À un mois des élections municipales, Anne Hidalgo, maire et candidate à sa succession, est pointée du doigt par M. Vieceli. Dans le préavis de grève déposé il y a quelques semaines, le syndicat stipule trois revendications. La principale est le retrait de la réforme des retraites, bien que Mme Hidalgo ne puisse pas grand-chose à ce propos, «elle pourrait au moins dire si elle est pour ou contre, vu qu’elle ne s’est jamais prononcée.», estime le secrétaire général. Le syndicat demande aussi le retrait de la loi de la transformation de la fonction publique, qui tend à la destruction du service public, selon lui. Et enfin, la CGT réclame la réintégration de deux conducteurs, licencié par la mairie après leur participation à une action syndicale: une demande que Régis Vieceli estime facile à satisfaire. Pourtant, le responsable syndical CGT affirme qu’aucune action de la part de la maire ou de la direction n’a été faite pour répondre à ces revendications et qu’en conséquence, l’action va continuer.

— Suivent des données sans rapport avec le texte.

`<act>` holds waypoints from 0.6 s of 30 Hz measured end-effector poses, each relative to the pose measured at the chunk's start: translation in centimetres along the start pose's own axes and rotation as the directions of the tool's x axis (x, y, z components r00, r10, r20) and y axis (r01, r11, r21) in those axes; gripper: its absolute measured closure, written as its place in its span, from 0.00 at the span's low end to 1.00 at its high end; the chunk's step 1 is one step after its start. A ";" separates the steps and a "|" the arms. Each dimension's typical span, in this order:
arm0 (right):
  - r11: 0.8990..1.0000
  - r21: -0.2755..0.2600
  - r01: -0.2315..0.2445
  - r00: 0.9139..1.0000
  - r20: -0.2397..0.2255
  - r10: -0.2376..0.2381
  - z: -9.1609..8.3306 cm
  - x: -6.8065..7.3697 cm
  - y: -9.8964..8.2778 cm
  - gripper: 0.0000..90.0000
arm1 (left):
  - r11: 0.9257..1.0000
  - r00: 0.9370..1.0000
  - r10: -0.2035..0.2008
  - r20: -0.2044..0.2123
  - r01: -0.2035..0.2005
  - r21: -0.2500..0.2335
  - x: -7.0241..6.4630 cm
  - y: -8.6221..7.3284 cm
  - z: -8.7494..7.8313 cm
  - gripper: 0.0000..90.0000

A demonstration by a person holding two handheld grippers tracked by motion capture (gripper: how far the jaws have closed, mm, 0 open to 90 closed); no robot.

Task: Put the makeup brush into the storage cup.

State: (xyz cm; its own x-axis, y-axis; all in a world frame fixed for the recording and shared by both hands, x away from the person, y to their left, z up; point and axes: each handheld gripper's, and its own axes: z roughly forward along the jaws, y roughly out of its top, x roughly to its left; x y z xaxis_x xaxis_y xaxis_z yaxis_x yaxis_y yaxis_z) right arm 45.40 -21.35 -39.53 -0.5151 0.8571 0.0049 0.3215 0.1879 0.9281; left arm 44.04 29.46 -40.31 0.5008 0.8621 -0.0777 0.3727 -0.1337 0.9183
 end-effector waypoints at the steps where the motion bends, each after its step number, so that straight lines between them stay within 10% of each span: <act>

«Elle pourrait parler au nom de la Ville de Paris sur la pénibilité de nos métiers et ça, elle ne le fait pas. Donc ça veut dire que la situation parisienne elle pourrit, elle se dégrade. On a mis du temps, mais elle se dégrade et nous, on n’a pas fini, on va monter d’autres actions, y compris informer la population par voie de tracts et les autres moyens que l’on a, mais il faut absolument que la maire de Paris nous reçoive.»
Depuis le début du mouvement contre la réforme des retraites, la CGT est fortement critiquée par certains, accusée de bloquer l’économie du pays par ses appels à la grève. Régis Vieceli s’en défend.
«Non, ce n’est pas la faute de la CGT, c’est bien la faute de Macron. Et il faut qu’à un moment donné, il écoute les organisations syndicales responsables telles que la CGT. Et ce n’est pas seulement un non à cette réforme, on a des solutions, on a des revendications. Il y a des choses que l’on peut mettre sur la table aujourd’hui et revenir en arrière plutôt que d’allonger le temps de travail des salariés, le réduire et revenir au moins à 60 ans pour toutes et tous.»